The Stairs. 

Grey scraggly clouds,

weeping tears of icy rain

hang over slated rooves.

Black sulphurous smoke

pours from dozens of chimneys,

fed by hot coal fires.

There are only cold ashes

and clinkers in ours.


Hand in hand we cross the common,

to the pensioner flats.

The long grass, wet, cold

drags at the bottom of my Macintosh.

Chill droplets disturbed from their resting place

slide down inside my wellington boots,

making me shiver as they find their way

into oft darned socks.


I don’t want to go.

I heard the raised voices,

We have no money,

he has to do it.

Whispered instructions as we walk,

It’s okay, it won’t hurt.

I want to ask,

What won’t hurt,.


The doorway to the stairwell

stares back at me.

Like a dark, cold eye.

I tell myself,

A monster lives here,

no one else would.

Tripe is cooking,

It makes me gag.

The stale aroma

of urine.

Mewling cats

rub against my legs.

She starts up the stairs,

I pull back.

There’s something up there.

The concrete stairs are cold,

hard, unfeeling.

They know the misery and hopelessness

of the elderly who climb them every day.

My misery is added to the history,

as one squelching step after another

I go upwards.


The drab green door with its

brass number hanging on it

mocks me.

She knocks.

A man’s voice,

old, tired invites us in.

Warm air embraces me,

wrapping me in cabbage smells.

The kitchen table is hidden under

old newspapers and dirty dishes.

A large red teapot sits amongst the clutter.

He sits on a bench and waves me over.

I back away,

she pushes me forward and follows.

Hands trembling he opens a leather purse

and shoves a few ten shilling notes in her hands.

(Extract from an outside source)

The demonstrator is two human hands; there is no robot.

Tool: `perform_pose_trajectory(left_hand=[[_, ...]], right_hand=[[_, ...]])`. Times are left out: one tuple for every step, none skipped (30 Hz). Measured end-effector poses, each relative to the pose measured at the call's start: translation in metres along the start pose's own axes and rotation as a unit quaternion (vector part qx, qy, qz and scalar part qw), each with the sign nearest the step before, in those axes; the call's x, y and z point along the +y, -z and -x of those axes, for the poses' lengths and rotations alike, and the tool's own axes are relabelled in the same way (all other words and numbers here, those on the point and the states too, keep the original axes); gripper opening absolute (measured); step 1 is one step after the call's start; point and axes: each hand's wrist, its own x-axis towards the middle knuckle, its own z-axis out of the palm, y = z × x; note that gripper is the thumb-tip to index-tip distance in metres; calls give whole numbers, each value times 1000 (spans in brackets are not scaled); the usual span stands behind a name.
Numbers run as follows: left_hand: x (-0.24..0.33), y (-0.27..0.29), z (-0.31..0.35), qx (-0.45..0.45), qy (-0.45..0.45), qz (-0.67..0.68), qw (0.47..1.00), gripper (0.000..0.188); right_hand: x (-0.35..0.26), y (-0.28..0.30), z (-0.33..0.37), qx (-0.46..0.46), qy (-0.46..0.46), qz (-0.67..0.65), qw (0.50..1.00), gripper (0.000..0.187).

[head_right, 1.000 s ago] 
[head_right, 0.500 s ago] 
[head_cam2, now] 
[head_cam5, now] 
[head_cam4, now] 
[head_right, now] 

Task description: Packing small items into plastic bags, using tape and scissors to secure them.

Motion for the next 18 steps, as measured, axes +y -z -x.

Make sure yer Da gets them.

Backing away she turns and runs to the door,

I’ll be outside, you’ll be okay.


Yellowed teeth appear,

as his unshaven

wrinkled face breaks into a grin.

The tufted grey hair on his head,

what’s left of it, stands on end.

Spittle lurks in the corner of his mouth,

he wipes it away.

Take yer Mac off, it’s warm enough in here.

Trembling now I struggle out of it.

His hand,



taps at the bench next to him,

C’mon Lad, sit.

I sit.

The hand rests on my knee for a while,

before he runs it up and under

the leg of my shorts.

His breathing falters

and he leans towards me.

Eyes shining,

with something

I already understand.

Voice catching in his throat

he declares,

I’m going to like you.


She’s outside sitting on the stairs



like she said she would.

Hand in hand we walk slowly down them,

and head home,

taking the long way around the block.

He gave me a new thruppence and some caramels.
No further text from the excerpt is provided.